Repeat the material exactly, leaving no line out.

_SUPPLIED MATERIAL_:
•••

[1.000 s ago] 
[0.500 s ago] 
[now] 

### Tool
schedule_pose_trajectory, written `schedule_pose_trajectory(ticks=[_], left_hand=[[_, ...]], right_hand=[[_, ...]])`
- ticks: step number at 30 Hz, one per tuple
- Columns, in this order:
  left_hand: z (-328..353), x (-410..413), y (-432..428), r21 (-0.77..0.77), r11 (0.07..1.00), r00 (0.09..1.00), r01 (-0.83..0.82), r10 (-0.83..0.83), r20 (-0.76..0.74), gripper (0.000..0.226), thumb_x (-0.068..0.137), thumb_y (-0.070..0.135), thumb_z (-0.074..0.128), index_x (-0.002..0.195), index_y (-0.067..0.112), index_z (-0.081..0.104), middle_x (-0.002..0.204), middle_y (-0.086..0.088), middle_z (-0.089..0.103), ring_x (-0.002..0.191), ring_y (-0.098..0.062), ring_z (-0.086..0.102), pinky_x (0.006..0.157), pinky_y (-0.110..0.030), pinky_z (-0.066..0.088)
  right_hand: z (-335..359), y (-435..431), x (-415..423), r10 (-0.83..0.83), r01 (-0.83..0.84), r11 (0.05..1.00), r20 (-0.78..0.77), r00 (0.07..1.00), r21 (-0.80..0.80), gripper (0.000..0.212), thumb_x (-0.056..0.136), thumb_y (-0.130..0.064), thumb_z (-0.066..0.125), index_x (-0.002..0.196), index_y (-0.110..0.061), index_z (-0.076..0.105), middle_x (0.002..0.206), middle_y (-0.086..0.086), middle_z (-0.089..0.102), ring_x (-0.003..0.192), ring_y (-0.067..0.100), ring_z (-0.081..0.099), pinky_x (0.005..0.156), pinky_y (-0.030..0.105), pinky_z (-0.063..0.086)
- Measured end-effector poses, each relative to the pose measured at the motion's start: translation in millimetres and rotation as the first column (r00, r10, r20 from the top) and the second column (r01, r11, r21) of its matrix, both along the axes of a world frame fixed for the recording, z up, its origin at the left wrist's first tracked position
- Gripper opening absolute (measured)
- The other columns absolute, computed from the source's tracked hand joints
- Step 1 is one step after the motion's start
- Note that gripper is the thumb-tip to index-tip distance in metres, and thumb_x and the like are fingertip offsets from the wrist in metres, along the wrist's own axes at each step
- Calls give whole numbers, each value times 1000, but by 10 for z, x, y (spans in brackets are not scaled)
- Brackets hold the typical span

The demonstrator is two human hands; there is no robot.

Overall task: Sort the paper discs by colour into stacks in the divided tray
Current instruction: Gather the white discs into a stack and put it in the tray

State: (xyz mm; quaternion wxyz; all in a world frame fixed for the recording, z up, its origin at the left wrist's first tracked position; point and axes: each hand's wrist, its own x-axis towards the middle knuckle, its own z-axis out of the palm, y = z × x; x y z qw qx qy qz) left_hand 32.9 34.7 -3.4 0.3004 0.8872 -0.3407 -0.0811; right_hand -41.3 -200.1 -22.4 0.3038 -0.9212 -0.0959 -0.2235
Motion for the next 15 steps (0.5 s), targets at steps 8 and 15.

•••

_SOLUTION_:
[1.000 s ago] 
[0.500 s ago] 
[now] 

### Tool
schedule_pose_trajectory, written `schedule_pose_trajectory(ticks=[_], left_hand=[[_, ...]], right_hand=[[_, ...]])`
- ticks: step number at 30 Hz, one per tuple
- Columns, in this order:
  left_hand: z (-328..353), x (-410..413), y (-432..428), r21 (-0.77..0.77), r11 (0.07..1.00), r00 (0.09..1.00), r01 (-0.83..0.82), r10 (-0.83..0.83), r20 (-0.76..0.74), gripper (0.000..0.226), thumb_x (-0.068..0.137), thumb_y (-0.070..0.135), thumb_z (-0.074..0.128), index_x (-0.002..0.195), index_y (-0.067..0.112), index_z (-0.081..0.104), middle_x (-0.002..0.204), middle_y (-0.086..0.088), middle_z (-0.089..0.103), ring_x (-0.002..0.191), ring_y (-0.098..0.062), ring_z (-0.086..0.102), pinky_x (0.006..0.157), pinky_y (-0.110..0.030), pinky_z (-0.066..0.088)
  right_hand: z (-335..359), y (-435..431), x (-415..423), r10 (-0.83..0.83), r01 (-0.83..0.84), r11 (0.05..1.00), r20 (-0.78..0.77), r00 (0.07..1.00), r21 (-0.80..0.80), gripper (0.000..0.212), thumb_x (-0.056..0.136), thumb_y (-0.130..0.064), thumb_z (-0.066..0.125), index_x (-0.002..0.196), index_y (-0.110..0.061), index_z (-0.076..0.105), middle_x (0.002..0.206), middle_y (-0.086..0.086), middle_z (-0.089..0.102), ring_x (-0.003..0.192), ring_y (-0.067..0.100), ring_z (-0.081..0.099), pinky_x (0.005..0.156), pinky_y (-0.030..0.105), pinky_z (-0.063..0.086)
- Measured end-effector poses, each relative to the pose measured at the motion's start: translation in millimetres and rotation as the first column (r00, r10, r20 from the top) and the second column (r01, r11, r21) of its matrix, both along the axes of a world frame fixed for the recording, z up, its origin at the left wrist's first tracked position
- Gripper opening absolute (measured)
- The other columns absolute, computed from the source's tracked hand joints
- Step 1 is one step after the motion's start
- Note that gripper is the thumb-tip to index-tip distance in metres, and thumb_x and the like are fingertip offsets from the wrist in metres, along the wrist's own axes at each step
- Calls give whole numbers, each value times 1000, but by 10 for z, x, y (spans in brackets are not scaled)
- Brackets hold the typical span

The demonstrator is two human hands; there is no robot.

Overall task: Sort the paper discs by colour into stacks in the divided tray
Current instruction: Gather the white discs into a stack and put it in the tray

State: (xyz mm; quaternion wxyz; all in a world frame fixed for the recording, z up, its origin at the left wrist's first tracked position; point and axes: each hand's wrist, its own x-axis towards the middle knuckle, its own z-axis out of the palm, y = z × x; x y z qw qx qy qz) left_hand 32.9 34.7 -3.4 0.3004 0.8872 -0.3407 -0.0811; right_hand -41.3 -200.1 -22.4 0.3038 -0.9212 -0.0959 -0.2235
Motion for the next 15 steps (0.5 s), targets at steps 8 and 15.

That is the complete answer to the exercise.